PROBLEM REQUIREMENTS.
Your reply should reproduce each line below exactly and carry none of the pictures.

Collected data

=== Section Start ===

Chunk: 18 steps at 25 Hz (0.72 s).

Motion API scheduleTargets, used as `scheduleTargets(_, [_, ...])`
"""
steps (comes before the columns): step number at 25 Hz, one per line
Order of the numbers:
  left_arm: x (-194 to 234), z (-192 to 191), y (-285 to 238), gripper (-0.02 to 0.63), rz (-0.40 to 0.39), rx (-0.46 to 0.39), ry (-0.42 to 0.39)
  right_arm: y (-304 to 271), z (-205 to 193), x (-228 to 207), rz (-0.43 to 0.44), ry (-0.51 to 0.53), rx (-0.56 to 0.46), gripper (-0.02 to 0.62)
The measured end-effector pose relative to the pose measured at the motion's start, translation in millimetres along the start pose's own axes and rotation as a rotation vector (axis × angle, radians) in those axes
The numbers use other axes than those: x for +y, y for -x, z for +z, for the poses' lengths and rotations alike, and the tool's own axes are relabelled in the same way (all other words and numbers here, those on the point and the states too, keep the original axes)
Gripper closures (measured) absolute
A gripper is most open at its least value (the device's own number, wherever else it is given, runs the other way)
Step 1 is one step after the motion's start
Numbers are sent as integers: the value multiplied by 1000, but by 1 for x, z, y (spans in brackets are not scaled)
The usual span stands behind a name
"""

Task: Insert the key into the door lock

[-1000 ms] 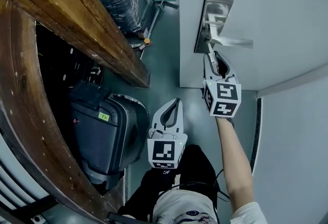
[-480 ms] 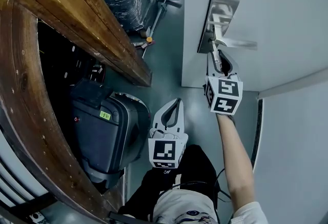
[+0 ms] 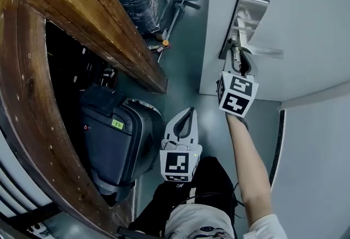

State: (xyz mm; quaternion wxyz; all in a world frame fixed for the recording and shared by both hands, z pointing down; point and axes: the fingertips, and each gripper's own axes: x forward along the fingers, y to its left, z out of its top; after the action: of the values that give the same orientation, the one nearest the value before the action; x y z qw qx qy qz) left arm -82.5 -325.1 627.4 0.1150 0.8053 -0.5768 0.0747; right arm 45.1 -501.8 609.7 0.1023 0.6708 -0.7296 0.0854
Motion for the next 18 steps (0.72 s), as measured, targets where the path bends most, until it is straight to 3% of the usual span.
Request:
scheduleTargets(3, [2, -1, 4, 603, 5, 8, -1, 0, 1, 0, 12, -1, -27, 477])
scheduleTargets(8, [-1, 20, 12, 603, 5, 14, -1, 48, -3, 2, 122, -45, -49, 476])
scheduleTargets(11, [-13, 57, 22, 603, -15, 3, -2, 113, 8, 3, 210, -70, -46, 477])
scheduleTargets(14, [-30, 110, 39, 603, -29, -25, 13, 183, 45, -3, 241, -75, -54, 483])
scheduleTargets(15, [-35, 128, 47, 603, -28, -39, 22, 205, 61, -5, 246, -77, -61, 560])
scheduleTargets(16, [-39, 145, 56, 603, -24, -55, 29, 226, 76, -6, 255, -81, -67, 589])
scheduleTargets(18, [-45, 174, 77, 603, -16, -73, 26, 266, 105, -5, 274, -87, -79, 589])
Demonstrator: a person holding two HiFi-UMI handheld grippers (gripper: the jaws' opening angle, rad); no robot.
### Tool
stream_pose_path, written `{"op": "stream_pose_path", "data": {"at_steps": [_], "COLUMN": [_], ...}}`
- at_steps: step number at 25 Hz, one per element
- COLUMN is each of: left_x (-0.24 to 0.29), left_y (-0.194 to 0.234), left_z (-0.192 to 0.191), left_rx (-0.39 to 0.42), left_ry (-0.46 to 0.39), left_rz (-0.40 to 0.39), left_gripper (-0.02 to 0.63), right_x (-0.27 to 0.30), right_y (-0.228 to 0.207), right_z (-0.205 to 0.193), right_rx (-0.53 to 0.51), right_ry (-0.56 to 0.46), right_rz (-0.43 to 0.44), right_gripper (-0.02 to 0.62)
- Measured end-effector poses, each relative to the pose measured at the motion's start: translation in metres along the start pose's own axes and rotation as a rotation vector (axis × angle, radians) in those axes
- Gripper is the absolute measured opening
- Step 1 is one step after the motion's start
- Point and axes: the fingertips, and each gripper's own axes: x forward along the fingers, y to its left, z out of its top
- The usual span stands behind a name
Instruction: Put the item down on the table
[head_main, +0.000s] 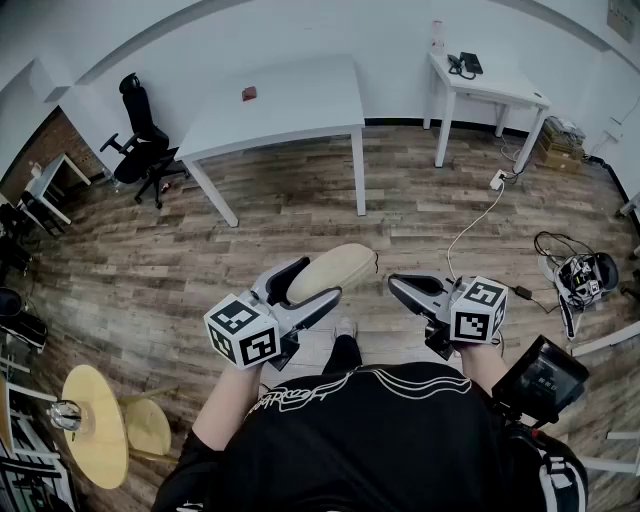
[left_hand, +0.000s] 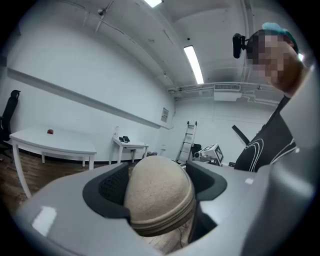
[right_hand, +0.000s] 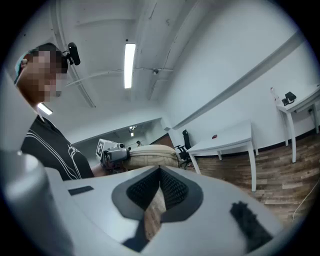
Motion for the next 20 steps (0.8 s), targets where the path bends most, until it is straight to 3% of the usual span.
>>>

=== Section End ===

REPLY TO THE EXERCISE.
Chunk: 18 steps at 25 Hz (0.72 s).

Motion API scheduleTargets, used as `scheduleTargets(_, [_, ...])`
"""
steps (comes before the columns): step number at 25 Hz, one per line
Order of the numbers:
  left_arm: x (-194 to 234), z (-192 to 191), y (-285 to 238), gripper (-0.02 to 0.63), rz (-0.40 to 0.39), rx (-0.46 to 0.39), ry (-0.42 to 0.39)
  right_arm: y (-304 to 271), z (-205 to 193), x (-228 to 207), rz (-0.43 to 0.44), ry (-0.51 to 0.53), rx (-0.56 to 0.46), gripper (-0.02 to 0.62)
The measured end-effector pose relative to the pose measured at the motion's start, translation in millimetres along the start pose's own axes and rotation as a rotation vector (axis × angle, radians) in those axes
The numbers use other axes than those: x for +y, y for -x, z for +z, for the poses' lengths and rotations alike, and the tool's own axes are relabelled in the same way (all other words and numbers here, those on the point and the states too, keep the original axes)
Gripper closures (measured) absolute
A gripper is most open at its least value (the device's own number, wherever else it is given, runs the other way)
Step 1 is one step after the motion's start
Numbers are sent as integers: the value multiplied by 1000, but by 1 for x, z, y (spans in brackets are not scaled)
The usual span stands behind a name
"""

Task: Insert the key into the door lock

[-1000 ms] 
[-480 ms] 
[+0 ms] 

State: (xyz mm; quaternion wxyz; all in a world frame fixed for the recording and shared by both hands, z pointing down; point and axes: the fingertips, and each gripper's own axes: x forward along the fingers, y to its left, z out of its top; after the action: of the values that give the same orientation, the one nearest the value before the action; x y z qw qx qy qz) left arm -82.5 -325.1 627.4 0.1150 0.8053 -0.5768 0.0747; right arm 45.1 -501.8 609.7 0.1023 0.6708 -0.7296 0.0854
Motion for the next 18 steps (0.72 s), as measured, targets where the path bends most, until it is straight to 3% of the usual span.
Request:
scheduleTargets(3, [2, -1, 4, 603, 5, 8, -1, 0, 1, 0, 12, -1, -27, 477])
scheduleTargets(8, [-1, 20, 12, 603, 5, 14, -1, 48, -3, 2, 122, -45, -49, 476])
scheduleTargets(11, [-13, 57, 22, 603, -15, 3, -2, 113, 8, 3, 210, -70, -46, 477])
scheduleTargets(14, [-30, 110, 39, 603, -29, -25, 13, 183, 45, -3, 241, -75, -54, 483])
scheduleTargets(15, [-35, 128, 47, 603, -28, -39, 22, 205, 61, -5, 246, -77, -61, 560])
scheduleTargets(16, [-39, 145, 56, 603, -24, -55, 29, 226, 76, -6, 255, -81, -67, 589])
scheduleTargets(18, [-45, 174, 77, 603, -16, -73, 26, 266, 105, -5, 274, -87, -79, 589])
Demonstrator: a person holding two HiFi-UMI handheld grippers (gripper: the jaws' opening angle, rad); no robot.
### Tool
stream_pose_path, written `{"op": "stream_pose_path", "data": {"at_steps": [_], "COLUMN": [_], ...}}`
- at_steps: step number at 25 Hz, one per element
- COLUMN is each of: left_x (-0.24 to 0.29), left_y (-0.194 to 0.234), left_z (-0.192 to 0.191), left_rx (-0.39 to 0.42), left_ry (-0.46 to 0.39), left_rz (-0.40 to 0.39), left_gripper (-0.02 to 0.63), right_x (-0.27 to 0.30), right_y (-0.228 to 0.207), right_z (-0.205 to 0.193), right_rx (-0.53 to 0.51), right_ry (-0.56 to 0.46), right_rz (-0.43 to 0.44), right_gripper (-0.02 to 0.62)
- Measured end-effector poses, each relative to the pose measured at the motion's start: translation in metres along the start pose's own axes and rotation as a rotation vector (axis × angle, radians) in those axes
- Gripper is the absolute measured opening
- Step 1 is one step after the motion's start
- Point and axes: the fingertips, and each gripper's own axes: x forward along the fingers, y to its left, z out of its top
- The usual span stands behind a name
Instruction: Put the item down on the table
[head_main, +0.000s] 
[left_hand, +0.000s] 
[right_hand, +0.000s] 
Motion for the next 20 steps (0.8 s), targets where the path bends most, until it is straight to 3% of the usual span.
>>>

No more output is expected for this exercise.